MicroVMs have much lower attack surface and you can even toss a container into one if you'd like.

Or use gvisor, which mitigates this vulnerability.

Containers were never a security boundary. VMs have better isolation, which is why people choose them for security. Containers are convenience and usually have better performance.

I see the ‘not a security boundary’ thing repeated constantly, and while it makes sense (eg. they’re sharing the underlying kernel or at least some access to it) if you think about it a little more, VMs are not magically different: they are better isolated, but VMs on the same host still share the host in common.
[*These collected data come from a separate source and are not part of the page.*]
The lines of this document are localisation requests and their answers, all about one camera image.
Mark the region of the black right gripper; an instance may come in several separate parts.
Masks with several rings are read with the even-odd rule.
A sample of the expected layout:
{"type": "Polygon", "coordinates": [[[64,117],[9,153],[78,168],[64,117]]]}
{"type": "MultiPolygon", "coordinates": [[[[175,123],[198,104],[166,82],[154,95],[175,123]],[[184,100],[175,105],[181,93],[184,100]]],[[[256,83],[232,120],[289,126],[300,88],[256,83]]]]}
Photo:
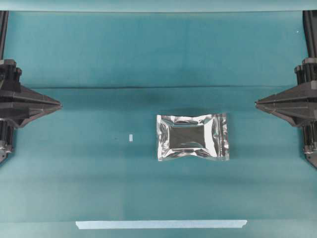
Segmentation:
{"type": "Polygon", "coordinates": [[[293,127],[302,127],[306,160],[317,162],[317,59],[305,58],[295,67],[297,86],[256,101],[256,108],[287,121],[293,127]],[[265,106],[305,106],[305,119],[285,115],[265,106]]]}

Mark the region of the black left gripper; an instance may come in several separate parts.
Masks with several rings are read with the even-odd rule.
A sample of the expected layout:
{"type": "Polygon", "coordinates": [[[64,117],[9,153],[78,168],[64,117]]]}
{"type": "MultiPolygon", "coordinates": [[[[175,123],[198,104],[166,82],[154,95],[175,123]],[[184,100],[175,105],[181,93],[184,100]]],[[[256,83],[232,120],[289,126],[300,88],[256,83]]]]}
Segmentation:
{"type": "Polygon", "coordinates": [[[0,61],[0,161],[4,162],[13,151],[14,128],[62,109],[61,102],[33,91],[20,84],[22,70],[13,59],[0,61]],[[14,104],[31,106],[15,109],[14,104]]]}

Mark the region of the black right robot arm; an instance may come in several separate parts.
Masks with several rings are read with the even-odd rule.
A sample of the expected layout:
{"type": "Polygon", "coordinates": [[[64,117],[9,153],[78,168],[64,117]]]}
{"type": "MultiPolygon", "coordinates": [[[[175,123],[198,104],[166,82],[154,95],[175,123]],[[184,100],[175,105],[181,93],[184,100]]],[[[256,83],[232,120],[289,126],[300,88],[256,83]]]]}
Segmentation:
{"type": "Polygon", "coordinates": [[[306,160],[317,166],[317,11],[303,11],[308,57],[294,68],[297,86],[256,101],[256,108],[302,128],[306,160]]]}

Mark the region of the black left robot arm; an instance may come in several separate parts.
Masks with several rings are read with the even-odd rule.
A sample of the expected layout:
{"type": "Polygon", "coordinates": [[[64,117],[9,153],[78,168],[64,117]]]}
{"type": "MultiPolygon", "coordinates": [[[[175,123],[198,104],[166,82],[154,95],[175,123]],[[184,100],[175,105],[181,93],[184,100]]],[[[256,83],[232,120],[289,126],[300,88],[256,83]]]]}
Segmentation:
{"type": "Polygon", "coordinates": [[[13,152],[14,131],[56,112],[62,104],[20,83],[22,70],[13,59],[4,59],[8,11],[0,12],[0,161],[13,152]]]}
A CVE next week that allows corruption of host state that affects eg every VM under a particular hypervisor will be no less damaging than this CVE is to containers

> […] VMs are not magically different: they are better isolated, but VMs on the same host still share the host in common.
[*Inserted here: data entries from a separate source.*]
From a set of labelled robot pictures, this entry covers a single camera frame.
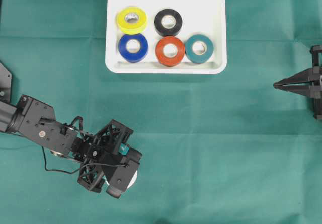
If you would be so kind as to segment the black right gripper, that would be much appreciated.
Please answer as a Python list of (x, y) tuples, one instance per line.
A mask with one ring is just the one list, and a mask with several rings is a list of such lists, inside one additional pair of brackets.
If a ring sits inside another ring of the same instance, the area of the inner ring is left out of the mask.
[[(313, 111), (314, 118), (321, 120), (321, 66), (319, 64), (319, 54), (321, 53), (321, 45), (312, 46), (310, 49), (312, 56), (312, 67), (319, 67), (319, 69), (313, 70), (314, 73), (318, 74), (317, 80), (312, 82), (313, 86), (317, 86), (317, 93), (314, 94), (313, 98)], [(312, 68), (303, 70), (297, 74), (294, 74), (288, 78), (284, 78), (280, 81), (273, 83), (273, 87), (278, 90), (286, 92), (293, 92), (299, 95), (312, 98), (311, 90), (309, 85), (291, 85), (299, 83), (308, 83), (311, 75)]]

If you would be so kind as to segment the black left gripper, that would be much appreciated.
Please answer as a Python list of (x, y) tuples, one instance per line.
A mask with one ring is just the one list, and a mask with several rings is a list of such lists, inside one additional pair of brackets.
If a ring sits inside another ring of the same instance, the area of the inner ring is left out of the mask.
[(80, 163), (77, 182), (88, 191), (100, 193), (106, 183), (102, 165), (102, 158), (106, 153), (114, 155), (126, 154), (130, 146), (127, 144), (133, 130), (111, 120), (96, 134), (83, 132), (83, 121), (78, 119), (71, 123), (72, 129), (80, 134), (72, 146), (73, 158)]

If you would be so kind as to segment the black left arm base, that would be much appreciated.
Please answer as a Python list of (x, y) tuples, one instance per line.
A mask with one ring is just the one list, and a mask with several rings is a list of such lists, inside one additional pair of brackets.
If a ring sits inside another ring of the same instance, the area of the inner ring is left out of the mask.
[(11, 101), (11, 86), (12, 86), (12, 74), (11, 72), (0, 63), (0, 92), (1, 101), (10, 103)]

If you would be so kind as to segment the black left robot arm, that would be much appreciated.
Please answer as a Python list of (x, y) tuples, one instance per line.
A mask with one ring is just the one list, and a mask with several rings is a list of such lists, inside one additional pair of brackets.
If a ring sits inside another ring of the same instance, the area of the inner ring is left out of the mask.
[(137, 179), (141, 153), (131, 148), (128, 138), (132, 129), (111, 120), (96, 134), (83, 130), (83, 119), (70, 124), (56, 121), (53, 107), (23, 95), (13, 106), (1, 102), (1, 132), (20, 136), (49, 149), (52, 154), (76, 161), (80, 167), (78, 183), (92, 192), (106, 192), (119, 198)]
VMs are not different due to 'magic' but through hardware assist with things like Intel VT-x and AMD-V:

* https://en.wikipedia.org/wiki/X86_virtualization#Hardware-as...

* https://blog.lyc8503.net/en/post/hypervisor-explore/

* https://binarydebt.wordpress.com/2018/10/14/intel-virtualisa...

You are obviously right that these are similar in principle: VM isolation exploit would lead to the same exposure like container-related isolation exploits.

VMs are considered vastly better because the surface area where exploits can happen is smaller and/or better isolated within the kernel.

If you are arguing the latter is not true — and we are all collectively hand-waving away big chunk of the surface area so that may be the case — it would help to be explicit in why you believe an exploit in that area is similarly likely?

I would say it's the fact that "not a security boundary" appears to be a pass/fail statement, whereas the reality is more like a security continuum, along which VMs are further than containers.

Containers are a security boundary, yes.

> A CVE next week that allows corruption of host state that affects eg every VM under a particular hypervisor will be no less damaging than this CVE is to containers

Yeah this almost never happens though whereas Linux privesc is 10x a day.

They may not provide isolation as VMs but they clearly do limit some attacks. VMs do not provide the same isolation as using physically separate hardware either.

I would have thought they provide better isolation than using multiple users which is the traditional security boundary.

It might depends on what you mean by a container? Are sandboxes such as Bubblewrap and Firejail containers?

Containers are a convenience boundary and they increase complexity of your risk assessments.

It is easy for security scanners to scan a Linux system, but will they inspect your containers, and snaps, and flatpaks, and VMs? It is easy for DevOps to ssh into your Linux server, but can they also get logged in to each container, and do useful things? Your patches and all dependencies are up-to-date on your server, but those containers are still dragging around legacy dependencies, by design. Is your backup system aware of containers and capable of creating backup images or files, that are suitable for restoring back to service?

Security scanners already support most container and VM image formats in widespread use.

Does this increase complexity? Yes, it does. Is it worth the cost? Depends on each individual case IMO.

> Security scanners already support most container and VM image formats in widespread use.

E.g.,

> Container Security stores and scans container images as the images are built, before production. It provides vulnerability and malware detection, along with continuous monitoring of container images. By integrating with the continuous integration and continuous deployment (CI/CD) systems that build container images, Container Security ensures every container reaching production is secure and compliant with enterprise policy.

* https://docs.tenable.com/enclave-security/container-security...

You need a tool like Anchore and PrismaCloud to scan the container images then monitor them in runtime with PrismaCloud. Trellix can “scan” however most people turn off or exclude container directories on the host because it can interfere with the running container.